[Exercise objective]
In the material below, find every line with "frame" and pull it out.

Start of Block

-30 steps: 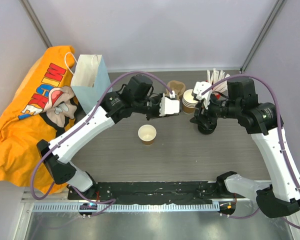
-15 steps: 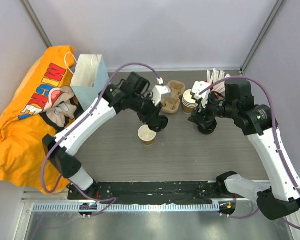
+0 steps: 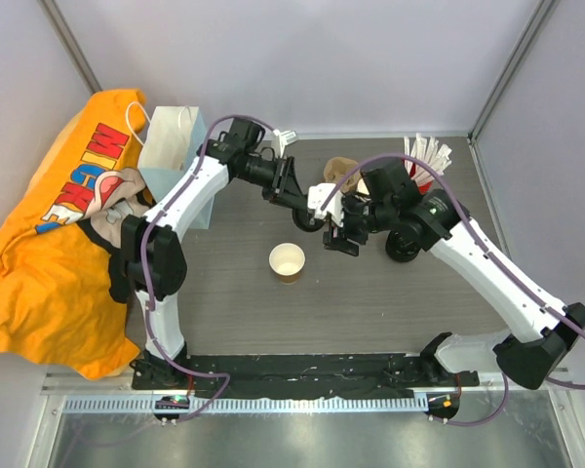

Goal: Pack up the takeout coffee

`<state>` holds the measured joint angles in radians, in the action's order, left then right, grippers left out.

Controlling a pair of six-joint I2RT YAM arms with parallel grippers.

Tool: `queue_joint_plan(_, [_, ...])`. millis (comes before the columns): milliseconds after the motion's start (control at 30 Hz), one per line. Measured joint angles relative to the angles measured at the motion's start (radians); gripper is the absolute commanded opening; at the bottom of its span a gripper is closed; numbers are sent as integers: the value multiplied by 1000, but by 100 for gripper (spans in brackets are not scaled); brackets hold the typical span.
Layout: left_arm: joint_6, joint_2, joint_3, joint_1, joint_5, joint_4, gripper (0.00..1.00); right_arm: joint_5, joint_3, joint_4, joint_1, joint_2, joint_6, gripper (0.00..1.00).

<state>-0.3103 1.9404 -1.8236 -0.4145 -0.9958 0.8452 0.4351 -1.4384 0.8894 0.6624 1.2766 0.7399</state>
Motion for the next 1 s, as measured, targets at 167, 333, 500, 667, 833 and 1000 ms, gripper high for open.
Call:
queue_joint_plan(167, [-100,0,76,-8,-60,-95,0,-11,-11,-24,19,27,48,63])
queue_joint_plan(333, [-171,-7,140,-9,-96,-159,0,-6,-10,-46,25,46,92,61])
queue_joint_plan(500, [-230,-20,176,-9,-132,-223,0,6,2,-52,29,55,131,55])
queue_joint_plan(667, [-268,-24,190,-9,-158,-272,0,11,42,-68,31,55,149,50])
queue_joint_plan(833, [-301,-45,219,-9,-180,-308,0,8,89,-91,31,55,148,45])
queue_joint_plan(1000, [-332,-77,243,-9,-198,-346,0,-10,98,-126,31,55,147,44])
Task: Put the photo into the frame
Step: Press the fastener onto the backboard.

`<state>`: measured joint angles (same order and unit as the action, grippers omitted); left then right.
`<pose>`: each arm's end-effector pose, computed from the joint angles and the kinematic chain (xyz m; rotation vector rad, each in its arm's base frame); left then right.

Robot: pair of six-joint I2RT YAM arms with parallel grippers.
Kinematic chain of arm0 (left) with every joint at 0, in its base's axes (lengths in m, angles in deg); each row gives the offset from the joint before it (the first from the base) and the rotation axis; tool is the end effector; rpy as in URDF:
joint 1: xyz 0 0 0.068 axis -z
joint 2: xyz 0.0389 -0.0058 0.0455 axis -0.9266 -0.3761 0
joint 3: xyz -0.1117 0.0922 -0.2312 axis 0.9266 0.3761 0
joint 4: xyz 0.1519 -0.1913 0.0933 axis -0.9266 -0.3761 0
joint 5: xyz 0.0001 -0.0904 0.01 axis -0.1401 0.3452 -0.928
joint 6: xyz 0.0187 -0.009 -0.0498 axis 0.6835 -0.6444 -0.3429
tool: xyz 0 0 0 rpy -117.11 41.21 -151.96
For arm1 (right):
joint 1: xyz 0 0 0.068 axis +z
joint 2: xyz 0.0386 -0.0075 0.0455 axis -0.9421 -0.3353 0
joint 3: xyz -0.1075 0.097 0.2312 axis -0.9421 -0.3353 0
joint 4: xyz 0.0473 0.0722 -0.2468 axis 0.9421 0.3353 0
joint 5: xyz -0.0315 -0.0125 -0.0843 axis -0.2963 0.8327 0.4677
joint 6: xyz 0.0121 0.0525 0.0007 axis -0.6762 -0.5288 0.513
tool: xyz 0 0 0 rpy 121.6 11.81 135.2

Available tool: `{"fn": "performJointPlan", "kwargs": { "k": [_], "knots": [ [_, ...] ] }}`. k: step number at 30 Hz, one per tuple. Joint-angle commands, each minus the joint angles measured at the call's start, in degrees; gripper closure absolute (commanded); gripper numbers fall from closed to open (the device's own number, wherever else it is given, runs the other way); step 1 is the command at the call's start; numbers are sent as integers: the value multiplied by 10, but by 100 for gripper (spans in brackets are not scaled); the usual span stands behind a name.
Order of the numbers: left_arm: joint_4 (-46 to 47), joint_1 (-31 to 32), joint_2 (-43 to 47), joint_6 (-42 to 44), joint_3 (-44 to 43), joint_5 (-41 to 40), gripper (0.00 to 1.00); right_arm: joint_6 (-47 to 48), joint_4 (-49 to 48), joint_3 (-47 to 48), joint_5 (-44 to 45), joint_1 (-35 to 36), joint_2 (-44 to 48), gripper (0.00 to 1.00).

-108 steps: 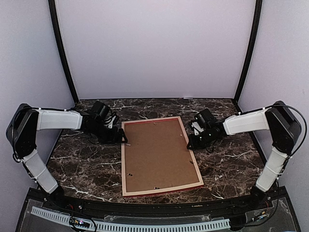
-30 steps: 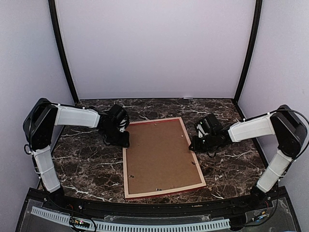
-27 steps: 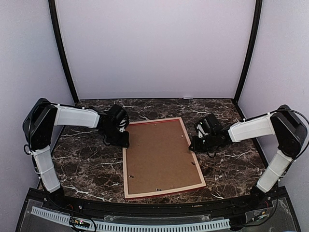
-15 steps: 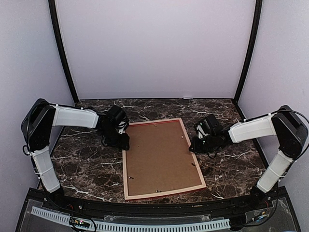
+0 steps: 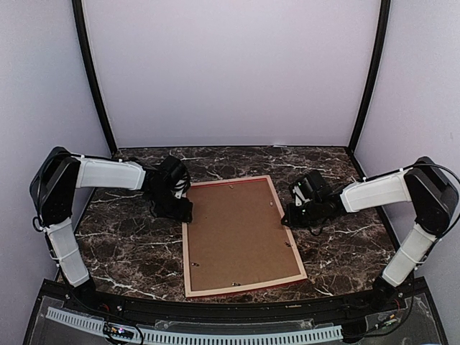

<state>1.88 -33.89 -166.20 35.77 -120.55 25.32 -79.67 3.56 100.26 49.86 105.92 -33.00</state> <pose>0.3012 -0.2051 0.1661 0.3820 2.7346 -0.3142 0.2511 0.1828 0.1446 -0.0947 2.6110 0.5624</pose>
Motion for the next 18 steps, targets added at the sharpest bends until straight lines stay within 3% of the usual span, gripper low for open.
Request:
{"fn": "performJointPlan", "kwargs": {
  "k": [1,18],
  "knots": [
    [-20,3,21,2,-20,-40,35,-10,10,-15,-11,3,-2,94],
    [-43,3,-20,11,-41,-50,36,-7,7,-11,-16,3,-12,94]
  ]
}}
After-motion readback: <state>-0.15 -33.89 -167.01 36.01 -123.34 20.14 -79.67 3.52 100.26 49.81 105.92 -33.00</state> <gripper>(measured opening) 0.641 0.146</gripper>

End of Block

[Exercise result]
Task: Put the photo into the frame
`<pose>`: each arm's end-effector pose, computed from the joint angles and the kinematic chain (xyz m; rotation vector rad, each in its arm's base frame); left then right.

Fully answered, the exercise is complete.